→ Problem to work on
A line belongs in the answer if it contains "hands"; copy every such line from the entries below.

---

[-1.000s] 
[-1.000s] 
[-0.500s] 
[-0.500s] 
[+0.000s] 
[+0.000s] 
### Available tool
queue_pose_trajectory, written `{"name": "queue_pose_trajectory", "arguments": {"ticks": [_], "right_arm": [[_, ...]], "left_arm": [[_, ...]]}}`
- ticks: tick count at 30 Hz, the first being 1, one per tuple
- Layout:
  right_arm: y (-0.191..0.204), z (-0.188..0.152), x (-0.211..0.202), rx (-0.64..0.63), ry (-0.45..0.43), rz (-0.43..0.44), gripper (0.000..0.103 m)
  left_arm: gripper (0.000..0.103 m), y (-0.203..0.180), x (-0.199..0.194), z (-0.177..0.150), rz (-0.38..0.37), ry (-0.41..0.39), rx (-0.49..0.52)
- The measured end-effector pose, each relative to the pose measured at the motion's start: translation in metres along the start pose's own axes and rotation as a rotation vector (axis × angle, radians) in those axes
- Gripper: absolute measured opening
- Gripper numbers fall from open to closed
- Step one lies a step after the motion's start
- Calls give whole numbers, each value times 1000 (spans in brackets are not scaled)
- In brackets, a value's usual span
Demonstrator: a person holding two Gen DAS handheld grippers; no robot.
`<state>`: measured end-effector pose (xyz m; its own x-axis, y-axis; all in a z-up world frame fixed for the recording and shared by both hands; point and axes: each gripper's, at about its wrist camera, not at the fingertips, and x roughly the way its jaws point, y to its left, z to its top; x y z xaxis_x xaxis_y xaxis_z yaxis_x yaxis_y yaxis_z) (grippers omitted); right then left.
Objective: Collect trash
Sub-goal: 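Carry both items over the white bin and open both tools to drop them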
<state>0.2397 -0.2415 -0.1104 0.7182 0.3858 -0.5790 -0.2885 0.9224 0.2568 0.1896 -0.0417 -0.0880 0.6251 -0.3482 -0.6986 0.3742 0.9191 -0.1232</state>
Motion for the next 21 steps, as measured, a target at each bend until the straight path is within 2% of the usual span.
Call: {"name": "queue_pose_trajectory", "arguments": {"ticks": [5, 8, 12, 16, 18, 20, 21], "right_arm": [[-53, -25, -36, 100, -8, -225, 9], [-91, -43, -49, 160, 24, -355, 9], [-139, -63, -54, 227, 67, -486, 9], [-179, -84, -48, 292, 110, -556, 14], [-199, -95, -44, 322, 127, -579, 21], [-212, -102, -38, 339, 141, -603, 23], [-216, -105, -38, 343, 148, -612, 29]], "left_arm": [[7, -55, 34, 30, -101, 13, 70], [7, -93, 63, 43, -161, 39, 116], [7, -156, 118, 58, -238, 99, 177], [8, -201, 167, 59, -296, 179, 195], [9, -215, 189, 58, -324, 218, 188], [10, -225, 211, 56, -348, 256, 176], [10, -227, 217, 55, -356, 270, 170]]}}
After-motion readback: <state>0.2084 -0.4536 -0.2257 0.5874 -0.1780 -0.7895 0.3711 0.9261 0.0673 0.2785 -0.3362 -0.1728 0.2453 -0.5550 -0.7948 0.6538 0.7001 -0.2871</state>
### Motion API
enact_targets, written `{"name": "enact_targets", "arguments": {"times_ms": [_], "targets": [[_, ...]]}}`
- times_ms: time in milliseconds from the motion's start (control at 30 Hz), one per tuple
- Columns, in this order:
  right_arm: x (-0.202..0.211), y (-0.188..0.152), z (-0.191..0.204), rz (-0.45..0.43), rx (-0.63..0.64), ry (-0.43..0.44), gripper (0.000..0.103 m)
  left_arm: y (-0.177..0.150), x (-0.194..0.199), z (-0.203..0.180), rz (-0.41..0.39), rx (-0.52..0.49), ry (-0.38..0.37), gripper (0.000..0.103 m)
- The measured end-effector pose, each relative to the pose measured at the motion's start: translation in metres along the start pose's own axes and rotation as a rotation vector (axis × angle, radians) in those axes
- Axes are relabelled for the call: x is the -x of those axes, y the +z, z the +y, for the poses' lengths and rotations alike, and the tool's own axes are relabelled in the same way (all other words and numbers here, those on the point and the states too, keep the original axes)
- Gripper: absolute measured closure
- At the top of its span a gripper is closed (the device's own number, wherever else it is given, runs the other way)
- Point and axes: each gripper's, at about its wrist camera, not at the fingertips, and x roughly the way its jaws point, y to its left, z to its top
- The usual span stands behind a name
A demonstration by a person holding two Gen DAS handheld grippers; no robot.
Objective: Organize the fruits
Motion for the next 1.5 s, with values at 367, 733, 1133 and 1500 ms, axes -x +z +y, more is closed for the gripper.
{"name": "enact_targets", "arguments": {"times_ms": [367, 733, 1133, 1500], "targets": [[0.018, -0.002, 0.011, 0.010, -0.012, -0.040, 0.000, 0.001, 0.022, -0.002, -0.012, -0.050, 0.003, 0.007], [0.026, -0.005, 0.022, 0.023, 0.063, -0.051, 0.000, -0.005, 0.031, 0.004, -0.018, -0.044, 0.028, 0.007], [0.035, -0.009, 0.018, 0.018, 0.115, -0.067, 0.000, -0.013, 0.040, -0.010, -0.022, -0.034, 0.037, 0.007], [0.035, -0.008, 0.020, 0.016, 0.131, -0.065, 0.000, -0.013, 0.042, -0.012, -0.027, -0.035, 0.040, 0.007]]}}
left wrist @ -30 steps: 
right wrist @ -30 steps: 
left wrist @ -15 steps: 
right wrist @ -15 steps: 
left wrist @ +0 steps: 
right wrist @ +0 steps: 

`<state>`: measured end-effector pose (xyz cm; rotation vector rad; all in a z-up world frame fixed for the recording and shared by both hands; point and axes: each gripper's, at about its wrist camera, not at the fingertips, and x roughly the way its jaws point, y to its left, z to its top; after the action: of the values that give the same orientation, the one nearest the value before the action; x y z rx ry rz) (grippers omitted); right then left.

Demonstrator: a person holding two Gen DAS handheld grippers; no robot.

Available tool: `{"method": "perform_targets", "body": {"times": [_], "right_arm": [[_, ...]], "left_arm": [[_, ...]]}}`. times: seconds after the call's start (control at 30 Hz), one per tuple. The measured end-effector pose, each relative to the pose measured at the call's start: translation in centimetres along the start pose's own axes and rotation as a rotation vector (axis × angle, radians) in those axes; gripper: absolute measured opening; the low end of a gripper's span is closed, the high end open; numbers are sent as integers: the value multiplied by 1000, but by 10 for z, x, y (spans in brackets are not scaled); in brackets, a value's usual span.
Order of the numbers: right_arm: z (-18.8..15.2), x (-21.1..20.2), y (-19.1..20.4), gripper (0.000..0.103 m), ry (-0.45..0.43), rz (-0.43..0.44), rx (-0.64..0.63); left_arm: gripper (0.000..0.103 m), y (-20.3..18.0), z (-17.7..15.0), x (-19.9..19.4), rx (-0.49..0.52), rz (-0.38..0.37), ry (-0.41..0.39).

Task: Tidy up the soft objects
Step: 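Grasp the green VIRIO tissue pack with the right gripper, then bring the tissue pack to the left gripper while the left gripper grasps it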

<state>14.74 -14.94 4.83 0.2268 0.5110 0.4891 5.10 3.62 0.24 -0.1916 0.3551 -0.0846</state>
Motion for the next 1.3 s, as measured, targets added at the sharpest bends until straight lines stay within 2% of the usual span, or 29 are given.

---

→ Output
`<state>`: measured end-effector pose (xyz m; its own x-axis, y-axis; all in a z-up world frame fixed for the recording and shared by both hands; point and axes: each gripper's, at about its wrist camera, not at the fingertips, and x roughly the way its jaws point, y to its left, z to its top; x y z xaxis_x xaxis_y xaxis_z yaxis_x yaxis_y yaxis_z) (grippers omitted); right then left.
`<state>`: measured end-effector pose (xyz cm; rotation vector rad; all in a z-up world frame fixed for the recording and shared by both hands; point and axes: each gripper's, at about its wrist camera, not at the fingertips, and x roughly the way its jaws point, y to its left, z to its top; after the action: of the values that give the same orientation, the one nearest the value before the action; x y z rx ry rz) (grippers omitted); right then left.

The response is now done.